British Finance Minister George Osborne Monday unveiled a new policy making the long-term unemployed earn their benefits by taking part in community work placements.
Speaking at the annual conference in Manchester, northwest England, Osborne announced the government's new scheme of Help to Work, which designed to tackle long term unemployment.
"For the first time, people in long-term unemployment who are capable of work will be asked to work in return for their benefits." He said.
According to the new policy, starting from April 2014, the long-term unemployed who have been unemployed for three years or more will be asked to take part in community work placements, such as clearing up litter and graffiti in their local areas, and attend daily signings at the job center until they find work.
People who break the rules once will lose four weeks benefit worth about 230 pounds (371 U.S. dollars), while a second infringement could cost them three months, said officials.

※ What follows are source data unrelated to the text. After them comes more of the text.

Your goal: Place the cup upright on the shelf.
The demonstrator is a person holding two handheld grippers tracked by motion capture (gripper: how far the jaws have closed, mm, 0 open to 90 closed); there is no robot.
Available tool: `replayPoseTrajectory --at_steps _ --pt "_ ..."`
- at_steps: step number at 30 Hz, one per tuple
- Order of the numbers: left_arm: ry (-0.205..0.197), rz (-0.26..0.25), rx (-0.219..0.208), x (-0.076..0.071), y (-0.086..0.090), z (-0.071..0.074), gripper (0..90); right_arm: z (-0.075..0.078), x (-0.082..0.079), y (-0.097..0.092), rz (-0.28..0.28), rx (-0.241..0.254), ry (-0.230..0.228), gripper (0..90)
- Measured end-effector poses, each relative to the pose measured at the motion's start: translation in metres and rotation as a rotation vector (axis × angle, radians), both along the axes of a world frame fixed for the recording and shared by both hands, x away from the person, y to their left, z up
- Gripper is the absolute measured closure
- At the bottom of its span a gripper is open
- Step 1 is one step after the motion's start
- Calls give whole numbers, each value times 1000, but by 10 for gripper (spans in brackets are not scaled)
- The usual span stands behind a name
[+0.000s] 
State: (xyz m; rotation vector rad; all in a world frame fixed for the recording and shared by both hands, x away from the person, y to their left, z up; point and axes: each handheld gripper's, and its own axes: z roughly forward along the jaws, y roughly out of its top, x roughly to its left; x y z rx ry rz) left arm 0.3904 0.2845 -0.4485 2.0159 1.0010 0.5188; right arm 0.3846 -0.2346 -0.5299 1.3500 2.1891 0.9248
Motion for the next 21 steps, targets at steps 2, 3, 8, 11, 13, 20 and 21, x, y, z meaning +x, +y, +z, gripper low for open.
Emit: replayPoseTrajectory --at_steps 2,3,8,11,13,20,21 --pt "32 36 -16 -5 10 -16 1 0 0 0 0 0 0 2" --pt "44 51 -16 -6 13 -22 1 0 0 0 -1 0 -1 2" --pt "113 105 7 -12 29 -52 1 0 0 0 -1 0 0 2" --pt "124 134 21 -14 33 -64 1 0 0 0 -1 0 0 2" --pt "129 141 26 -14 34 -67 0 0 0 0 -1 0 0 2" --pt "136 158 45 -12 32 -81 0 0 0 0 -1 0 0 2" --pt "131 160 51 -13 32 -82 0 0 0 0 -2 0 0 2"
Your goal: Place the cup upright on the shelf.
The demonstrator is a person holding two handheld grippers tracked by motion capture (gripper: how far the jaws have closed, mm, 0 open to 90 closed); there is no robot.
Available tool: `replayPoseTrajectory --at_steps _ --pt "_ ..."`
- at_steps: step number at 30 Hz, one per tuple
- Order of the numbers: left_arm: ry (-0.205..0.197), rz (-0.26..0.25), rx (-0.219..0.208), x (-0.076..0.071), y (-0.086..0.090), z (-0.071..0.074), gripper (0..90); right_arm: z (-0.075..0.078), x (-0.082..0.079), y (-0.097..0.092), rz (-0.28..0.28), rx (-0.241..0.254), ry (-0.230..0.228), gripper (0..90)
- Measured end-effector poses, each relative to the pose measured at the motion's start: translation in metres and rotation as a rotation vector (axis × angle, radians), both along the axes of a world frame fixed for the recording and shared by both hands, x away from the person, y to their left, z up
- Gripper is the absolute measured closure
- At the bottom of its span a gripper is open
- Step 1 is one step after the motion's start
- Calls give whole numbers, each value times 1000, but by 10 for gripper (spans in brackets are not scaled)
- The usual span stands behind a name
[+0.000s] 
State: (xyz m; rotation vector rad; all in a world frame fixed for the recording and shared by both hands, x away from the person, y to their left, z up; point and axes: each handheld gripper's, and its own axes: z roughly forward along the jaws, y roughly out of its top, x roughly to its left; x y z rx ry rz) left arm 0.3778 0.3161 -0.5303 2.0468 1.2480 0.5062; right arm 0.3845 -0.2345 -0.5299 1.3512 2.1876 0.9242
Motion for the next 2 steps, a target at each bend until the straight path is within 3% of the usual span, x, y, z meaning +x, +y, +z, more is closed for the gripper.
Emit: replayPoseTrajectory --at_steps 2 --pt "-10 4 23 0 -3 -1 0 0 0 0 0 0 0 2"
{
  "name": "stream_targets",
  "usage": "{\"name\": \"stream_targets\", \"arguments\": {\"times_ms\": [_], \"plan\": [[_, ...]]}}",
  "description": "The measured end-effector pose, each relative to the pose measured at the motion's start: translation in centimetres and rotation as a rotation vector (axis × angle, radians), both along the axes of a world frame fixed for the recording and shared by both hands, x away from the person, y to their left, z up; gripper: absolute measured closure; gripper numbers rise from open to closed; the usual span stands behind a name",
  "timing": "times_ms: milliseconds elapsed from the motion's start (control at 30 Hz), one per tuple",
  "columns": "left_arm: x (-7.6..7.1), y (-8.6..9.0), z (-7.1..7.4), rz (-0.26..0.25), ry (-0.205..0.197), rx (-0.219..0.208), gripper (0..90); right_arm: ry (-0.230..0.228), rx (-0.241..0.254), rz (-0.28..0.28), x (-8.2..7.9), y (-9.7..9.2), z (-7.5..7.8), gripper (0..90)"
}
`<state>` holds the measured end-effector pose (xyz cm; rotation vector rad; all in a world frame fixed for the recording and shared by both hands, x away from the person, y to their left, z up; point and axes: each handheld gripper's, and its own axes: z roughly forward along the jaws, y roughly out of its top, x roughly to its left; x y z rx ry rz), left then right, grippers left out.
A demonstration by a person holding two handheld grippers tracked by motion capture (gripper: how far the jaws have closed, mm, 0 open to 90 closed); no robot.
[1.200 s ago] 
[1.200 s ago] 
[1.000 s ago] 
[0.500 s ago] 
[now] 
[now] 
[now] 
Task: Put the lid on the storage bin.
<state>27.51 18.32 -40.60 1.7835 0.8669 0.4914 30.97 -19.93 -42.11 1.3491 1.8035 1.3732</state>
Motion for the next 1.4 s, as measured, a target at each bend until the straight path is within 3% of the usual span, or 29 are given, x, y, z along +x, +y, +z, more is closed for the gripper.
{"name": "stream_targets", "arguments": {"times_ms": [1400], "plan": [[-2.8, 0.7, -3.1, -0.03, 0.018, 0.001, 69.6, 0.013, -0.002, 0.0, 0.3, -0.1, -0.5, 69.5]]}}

The scheme is reported as a new attempt made by the Conservative-led government to reform the benefits system, which Prime Minister David Cameron says does not provide enough incentives for people to go out to work.
Under a new slogan at the Conservative Party conference "For Hardworking People,', the finance minister said that he wants to end a "something for nothing" culture in the country.
According to the latest official figures, British unemployment rate dropped to 7.7 percent in the three months ending July, with the number of unemployed people at 2.49 million.